» **MATERIAL TO PROCESS**:

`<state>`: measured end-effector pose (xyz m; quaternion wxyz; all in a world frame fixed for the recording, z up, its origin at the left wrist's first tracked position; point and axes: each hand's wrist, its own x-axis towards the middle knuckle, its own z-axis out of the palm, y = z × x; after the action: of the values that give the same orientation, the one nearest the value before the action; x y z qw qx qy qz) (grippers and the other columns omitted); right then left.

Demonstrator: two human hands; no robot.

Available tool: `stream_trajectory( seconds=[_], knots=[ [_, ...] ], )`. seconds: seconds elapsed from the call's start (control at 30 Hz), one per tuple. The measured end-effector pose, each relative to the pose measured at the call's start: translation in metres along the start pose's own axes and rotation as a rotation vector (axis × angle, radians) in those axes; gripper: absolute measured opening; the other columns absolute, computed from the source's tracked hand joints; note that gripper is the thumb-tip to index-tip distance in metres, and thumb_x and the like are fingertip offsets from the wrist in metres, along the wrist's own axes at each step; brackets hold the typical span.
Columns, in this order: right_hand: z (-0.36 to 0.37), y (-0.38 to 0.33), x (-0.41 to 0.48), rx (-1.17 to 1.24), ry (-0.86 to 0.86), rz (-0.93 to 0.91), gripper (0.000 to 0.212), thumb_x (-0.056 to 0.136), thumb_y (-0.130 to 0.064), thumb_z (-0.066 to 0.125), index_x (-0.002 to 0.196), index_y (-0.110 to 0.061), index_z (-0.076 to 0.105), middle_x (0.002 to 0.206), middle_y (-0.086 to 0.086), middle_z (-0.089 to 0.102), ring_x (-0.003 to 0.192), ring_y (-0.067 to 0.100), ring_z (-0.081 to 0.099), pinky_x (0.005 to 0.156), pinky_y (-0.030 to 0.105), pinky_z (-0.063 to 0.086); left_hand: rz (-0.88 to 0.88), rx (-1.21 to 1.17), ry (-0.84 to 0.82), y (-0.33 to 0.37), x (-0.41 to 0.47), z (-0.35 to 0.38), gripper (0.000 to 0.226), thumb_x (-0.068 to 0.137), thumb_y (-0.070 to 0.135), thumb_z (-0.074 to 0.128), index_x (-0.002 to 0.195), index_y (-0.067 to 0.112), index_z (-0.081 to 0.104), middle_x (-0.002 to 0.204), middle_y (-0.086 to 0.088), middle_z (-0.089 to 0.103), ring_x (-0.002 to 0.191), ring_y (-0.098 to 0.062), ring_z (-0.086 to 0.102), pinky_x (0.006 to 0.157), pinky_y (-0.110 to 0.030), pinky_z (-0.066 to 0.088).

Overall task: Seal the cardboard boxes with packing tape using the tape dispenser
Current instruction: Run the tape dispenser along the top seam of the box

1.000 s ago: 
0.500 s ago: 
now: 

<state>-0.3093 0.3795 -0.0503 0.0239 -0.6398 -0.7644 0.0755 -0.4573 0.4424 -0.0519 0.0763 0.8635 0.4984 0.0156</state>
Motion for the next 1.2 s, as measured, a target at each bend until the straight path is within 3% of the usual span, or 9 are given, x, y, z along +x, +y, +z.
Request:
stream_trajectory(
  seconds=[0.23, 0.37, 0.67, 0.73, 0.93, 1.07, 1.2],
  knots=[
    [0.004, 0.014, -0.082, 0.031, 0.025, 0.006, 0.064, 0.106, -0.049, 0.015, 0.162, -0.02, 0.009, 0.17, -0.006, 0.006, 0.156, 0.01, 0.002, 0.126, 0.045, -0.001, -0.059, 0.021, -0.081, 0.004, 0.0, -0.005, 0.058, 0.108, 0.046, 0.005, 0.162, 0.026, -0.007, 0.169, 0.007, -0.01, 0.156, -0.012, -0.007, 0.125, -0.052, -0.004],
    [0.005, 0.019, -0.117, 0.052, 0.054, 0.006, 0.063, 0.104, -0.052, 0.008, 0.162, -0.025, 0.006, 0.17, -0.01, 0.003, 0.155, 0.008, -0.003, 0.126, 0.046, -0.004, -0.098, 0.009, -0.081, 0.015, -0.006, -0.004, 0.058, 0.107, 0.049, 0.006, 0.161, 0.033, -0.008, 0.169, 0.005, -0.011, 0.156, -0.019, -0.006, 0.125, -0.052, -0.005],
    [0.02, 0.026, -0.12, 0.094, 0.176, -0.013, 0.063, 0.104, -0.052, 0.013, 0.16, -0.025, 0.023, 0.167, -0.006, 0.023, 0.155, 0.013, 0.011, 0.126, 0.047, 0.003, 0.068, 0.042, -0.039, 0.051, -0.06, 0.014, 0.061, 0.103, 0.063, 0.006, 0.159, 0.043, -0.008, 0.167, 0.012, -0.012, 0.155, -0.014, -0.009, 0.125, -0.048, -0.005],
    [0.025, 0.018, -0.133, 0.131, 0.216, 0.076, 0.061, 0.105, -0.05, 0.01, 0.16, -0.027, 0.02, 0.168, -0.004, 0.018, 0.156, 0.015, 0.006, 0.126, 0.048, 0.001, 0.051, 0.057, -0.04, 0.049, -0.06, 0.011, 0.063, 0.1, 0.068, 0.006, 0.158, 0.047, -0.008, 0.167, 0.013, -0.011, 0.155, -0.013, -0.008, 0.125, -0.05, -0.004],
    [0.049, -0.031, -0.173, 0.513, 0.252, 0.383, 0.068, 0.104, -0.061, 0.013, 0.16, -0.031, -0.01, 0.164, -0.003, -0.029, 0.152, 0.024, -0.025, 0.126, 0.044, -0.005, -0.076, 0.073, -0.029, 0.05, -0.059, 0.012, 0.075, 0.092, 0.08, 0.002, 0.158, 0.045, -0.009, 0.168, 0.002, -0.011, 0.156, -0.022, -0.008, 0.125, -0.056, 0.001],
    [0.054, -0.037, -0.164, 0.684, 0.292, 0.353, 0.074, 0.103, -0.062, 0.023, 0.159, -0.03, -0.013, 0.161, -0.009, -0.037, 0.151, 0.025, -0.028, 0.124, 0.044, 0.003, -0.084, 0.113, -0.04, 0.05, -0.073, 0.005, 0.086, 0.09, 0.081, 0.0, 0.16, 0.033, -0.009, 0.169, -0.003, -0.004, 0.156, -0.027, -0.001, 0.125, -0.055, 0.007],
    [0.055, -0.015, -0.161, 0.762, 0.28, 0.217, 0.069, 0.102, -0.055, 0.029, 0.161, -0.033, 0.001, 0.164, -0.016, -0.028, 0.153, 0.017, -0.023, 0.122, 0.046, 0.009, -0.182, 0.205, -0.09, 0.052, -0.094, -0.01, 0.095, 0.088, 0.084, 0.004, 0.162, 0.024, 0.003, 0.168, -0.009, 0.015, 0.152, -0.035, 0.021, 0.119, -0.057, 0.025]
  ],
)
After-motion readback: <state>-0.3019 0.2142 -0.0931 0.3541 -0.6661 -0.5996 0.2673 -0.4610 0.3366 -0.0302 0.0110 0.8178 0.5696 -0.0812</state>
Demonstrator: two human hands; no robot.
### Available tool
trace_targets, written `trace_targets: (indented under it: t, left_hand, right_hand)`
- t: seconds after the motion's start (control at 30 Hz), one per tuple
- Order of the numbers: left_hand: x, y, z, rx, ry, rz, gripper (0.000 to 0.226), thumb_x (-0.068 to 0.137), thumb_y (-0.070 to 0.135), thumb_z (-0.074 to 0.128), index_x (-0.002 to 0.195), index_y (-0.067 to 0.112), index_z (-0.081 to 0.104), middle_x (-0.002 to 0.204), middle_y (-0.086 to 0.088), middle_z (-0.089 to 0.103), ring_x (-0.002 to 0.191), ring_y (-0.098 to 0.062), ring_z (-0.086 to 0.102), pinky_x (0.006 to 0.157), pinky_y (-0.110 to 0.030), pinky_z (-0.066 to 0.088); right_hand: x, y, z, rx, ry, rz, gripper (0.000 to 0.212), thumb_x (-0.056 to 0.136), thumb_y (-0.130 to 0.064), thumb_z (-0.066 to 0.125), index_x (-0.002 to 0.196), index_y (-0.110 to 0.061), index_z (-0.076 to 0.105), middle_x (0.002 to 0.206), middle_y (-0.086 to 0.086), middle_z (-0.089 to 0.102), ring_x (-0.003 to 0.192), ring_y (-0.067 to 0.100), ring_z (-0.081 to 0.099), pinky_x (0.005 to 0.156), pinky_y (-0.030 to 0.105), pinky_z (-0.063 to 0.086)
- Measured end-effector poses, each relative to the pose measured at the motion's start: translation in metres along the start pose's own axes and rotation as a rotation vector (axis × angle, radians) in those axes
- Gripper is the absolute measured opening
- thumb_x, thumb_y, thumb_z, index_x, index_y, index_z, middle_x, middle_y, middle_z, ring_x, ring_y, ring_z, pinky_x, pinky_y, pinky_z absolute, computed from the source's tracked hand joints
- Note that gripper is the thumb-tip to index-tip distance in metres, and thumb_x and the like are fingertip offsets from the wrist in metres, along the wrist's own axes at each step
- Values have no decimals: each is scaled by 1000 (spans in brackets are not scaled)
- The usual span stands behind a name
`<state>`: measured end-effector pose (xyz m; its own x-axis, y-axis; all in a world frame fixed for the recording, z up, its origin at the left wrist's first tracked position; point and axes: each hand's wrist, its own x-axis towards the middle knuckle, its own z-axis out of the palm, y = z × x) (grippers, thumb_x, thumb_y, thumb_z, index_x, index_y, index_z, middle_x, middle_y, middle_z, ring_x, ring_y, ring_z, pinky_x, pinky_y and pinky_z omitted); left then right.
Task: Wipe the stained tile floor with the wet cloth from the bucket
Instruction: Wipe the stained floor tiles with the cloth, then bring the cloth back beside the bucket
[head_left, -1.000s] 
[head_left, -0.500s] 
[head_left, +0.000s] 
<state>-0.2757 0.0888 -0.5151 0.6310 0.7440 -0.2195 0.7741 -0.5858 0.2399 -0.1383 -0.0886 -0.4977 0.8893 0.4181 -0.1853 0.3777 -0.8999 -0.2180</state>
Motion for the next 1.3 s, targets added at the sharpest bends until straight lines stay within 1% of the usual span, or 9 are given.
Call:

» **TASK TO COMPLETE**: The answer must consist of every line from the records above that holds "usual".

» **ANSWER TO THIS EXERCISE**:
Motion for the next 1.2 s, as measured, a target at each bend until the straight path is within 3% of the usual span, or 9 are given, x, y, z along +x, +y, +z.
- The usual span stands behind a name
Motion for the next 1.3 s, targets added at the sharpest bends until straight lines stay within 1% of the usual span, or 9 are given.

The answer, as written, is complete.